I’ve had a problem for quite a while now. As a reminder, I’m booting eight Raspberry Pi CM4 and one Udoo x86 II completely diskless, using boot partitions on NFS, PXE netboot and the Pi’s netboot feature with root disks being supplied by Ceph RBD volumes. If you’re interested in the details, I’ve got an entire series on the setup, as well as a separate article describing the Udoo boot setup.
This worked very nicely for quite a while and did exactly what I wanted. But it has one problem that’s been eluding me for a long time now: The hosts don’t always come up again after a poweroff or a reboot.
My initial theory was that that is a problem with Ceph’s blocklisting. For Ceph RBDs, you can enable a feature called exclusive locks. This feature means that there is only one large lock for an entire volume, which is by default never given up. This improves performance slightly, because Ceph knows that no other client will suddenly want to mount that particular volume.
To protect those volumes from concurrent access, that lock needs to be acquired. But, one of the standard problems with locking rears it’s head here as well: What happens when the lock holder crashes? For these cases, Ceph allows locks to be broken. This is a good mechanism to not perpetually block a volume.
But, what happens when the original lock holder did not completely crash, but instead just hung for a while and then continues processing as if nothing happened? It wouldn’t know that the lock has been broken, and with exclusive locks enabled, it wouldn’t check whether it still held the lock. And why would it, from its PoV nothing untoward happened.
So now you’d have two clients thinking they hold the lock. Bad things might happen. To prevent this, Ceph doesn’t just break the lock. It also blocklists the original lock holder for a while, so it can’t make any writes to the RBD volume.
This is a good approach I think. Unless you’re running a diskless setup like mine. As I noted, the hosts are completely diskless. They fetch an initramfs via netboot, launch into it, and inside the initramfs I mount the RBD root volume. I’m genuinely proud of this setup. Realizing that an initramfs was just an assortment of shell scripts was one of those great learning moments in my Homelab experience. But it has a downside, namely shutdowns. During shutdown, the root partition cannot be unmounted completely. As a consequence, I also can’t unmap the RBD volume. Shutdowns/reboots still work, though. But during the reboot, the attempt to map the RBD volume again will find that another client still holds the lock. Ceph will then break that lock, but in the course of doing so, it will also blocklist the previous client. Which has the same IP as the new client.

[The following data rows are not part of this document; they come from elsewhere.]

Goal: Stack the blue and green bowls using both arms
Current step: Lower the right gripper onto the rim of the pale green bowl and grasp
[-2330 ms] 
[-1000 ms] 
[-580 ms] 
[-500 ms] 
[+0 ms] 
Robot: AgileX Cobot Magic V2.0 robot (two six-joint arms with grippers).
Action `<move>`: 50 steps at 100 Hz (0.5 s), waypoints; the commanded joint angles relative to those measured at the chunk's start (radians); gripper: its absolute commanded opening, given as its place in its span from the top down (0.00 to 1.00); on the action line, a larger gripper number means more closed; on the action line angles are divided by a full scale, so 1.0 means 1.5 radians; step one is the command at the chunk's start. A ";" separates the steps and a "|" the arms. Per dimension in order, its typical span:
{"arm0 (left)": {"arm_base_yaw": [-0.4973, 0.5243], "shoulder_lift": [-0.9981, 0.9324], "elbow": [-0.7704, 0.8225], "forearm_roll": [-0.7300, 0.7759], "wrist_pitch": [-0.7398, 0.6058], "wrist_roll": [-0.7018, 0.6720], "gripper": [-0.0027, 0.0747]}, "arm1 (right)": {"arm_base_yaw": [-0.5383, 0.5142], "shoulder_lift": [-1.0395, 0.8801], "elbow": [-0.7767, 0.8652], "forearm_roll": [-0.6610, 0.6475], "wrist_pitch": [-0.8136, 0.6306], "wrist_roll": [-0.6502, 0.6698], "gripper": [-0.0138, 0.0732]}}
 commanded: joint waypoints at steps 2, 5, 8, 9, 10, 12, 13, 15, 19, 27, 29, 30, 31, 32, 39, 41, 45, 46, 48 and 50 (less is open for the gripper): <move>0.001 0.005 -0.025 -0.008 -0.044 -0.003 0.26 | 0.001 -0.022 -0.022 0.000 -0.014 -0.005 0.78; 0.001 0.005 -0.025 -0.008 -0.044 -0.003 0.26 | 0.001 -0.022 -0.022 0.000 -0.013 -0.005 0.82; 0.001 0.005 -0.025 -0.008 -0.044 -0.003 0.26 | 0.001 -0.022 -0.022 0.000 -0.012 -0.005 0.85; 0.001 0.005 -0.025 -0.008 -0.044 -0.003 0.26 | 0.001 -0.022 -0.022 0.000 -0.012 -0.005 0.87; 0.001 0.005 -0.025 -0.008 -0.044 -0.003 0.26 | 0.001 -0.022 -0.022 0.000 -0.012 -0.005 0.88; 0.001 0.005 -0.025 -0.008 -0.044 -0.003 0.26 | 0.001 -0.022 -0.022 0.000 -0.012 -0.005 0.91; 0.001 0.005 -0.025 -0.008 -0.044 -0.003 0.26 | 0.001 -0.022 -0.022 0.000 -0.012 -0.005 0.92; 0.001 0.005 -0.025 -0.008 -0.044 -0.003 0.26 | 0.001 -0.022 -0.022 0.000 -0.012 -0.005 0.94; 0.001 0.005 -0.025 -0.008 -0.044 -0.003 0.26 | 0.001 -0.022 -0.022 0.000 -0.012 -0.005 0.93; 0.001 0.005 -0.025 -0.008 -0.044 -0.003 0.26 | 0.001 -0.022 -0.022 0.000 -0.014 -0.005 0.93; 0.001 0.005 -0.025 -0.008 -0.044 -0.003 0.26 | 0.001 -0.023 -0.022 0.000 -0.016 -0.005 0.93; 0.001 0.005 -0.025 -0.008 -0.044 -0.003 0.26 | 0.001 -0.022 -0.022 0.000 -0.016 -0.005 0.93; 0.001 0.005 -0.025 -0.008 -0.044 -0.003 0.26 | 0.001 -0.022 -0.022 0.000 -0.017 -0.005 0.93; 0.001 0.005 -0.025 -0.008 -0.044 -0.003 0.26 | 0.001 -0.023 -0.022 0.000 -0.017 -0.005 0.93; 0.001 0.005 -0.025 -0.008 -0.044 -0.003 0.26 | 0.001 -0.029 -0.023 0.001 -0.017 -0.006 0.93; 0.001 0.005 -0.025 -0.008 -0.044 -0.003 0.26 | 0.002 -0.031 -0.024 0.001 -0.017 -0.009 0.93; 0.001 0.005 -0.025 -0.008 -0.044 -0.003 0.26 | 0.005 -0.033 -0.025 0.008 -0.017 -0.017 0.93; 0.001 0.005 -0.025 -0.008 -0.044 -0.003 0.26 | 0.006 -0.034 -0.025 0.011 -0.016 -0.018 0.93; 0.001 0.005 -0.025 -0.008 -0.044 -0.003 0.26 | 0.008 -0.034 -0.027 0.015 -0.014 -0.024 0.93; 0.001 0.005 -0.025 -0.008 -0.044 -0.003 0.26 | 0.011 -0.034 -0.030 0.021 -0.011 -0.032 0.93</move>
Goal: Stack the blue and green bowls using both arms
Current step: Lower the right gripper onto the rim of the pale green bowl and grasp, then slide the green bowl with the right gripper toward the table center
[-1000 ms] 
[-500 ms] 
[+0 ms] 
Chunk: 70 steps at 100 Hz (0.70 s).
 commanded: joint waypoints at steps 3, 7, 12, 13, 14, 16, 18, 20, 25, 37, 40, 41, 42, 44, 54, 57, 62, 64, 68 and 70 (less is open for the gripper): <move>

My working theory until recently was then: During boot, the host breaks the
Ceph lock, but at the same time, it puts itself onto Ceph’s blocklist, and then
fails to map the RBD volume, consequently failing to boot.
To fix the problem, I found that it works to issue a
ceph blocklist clear
command at the right time.
But I’ve always had a sliver of doubt about that theory, because at any given
reboot, e.g. during general system updates, only some netboot hosts, always a
minority, would fail. Most of them would reboot without issue, but all of them
would create blocklisting entries for themselves.
And I would then sit there and try to get the failed hosts to boot cleanly
by switching them off and on again while basically issuing
ceph blocklist clear
in an endless loop.
The nagging feeling in my head, for a while now, was that perhaps that was a bit of cargo culting. I was clearing the blocklist, and then the hosts booted again. But I always ignored the fact that sometimes, I had to go through the process multiple times before the machine finally came up again. So perhaps, it was just the repeated reboots which fixed whatever issue I have?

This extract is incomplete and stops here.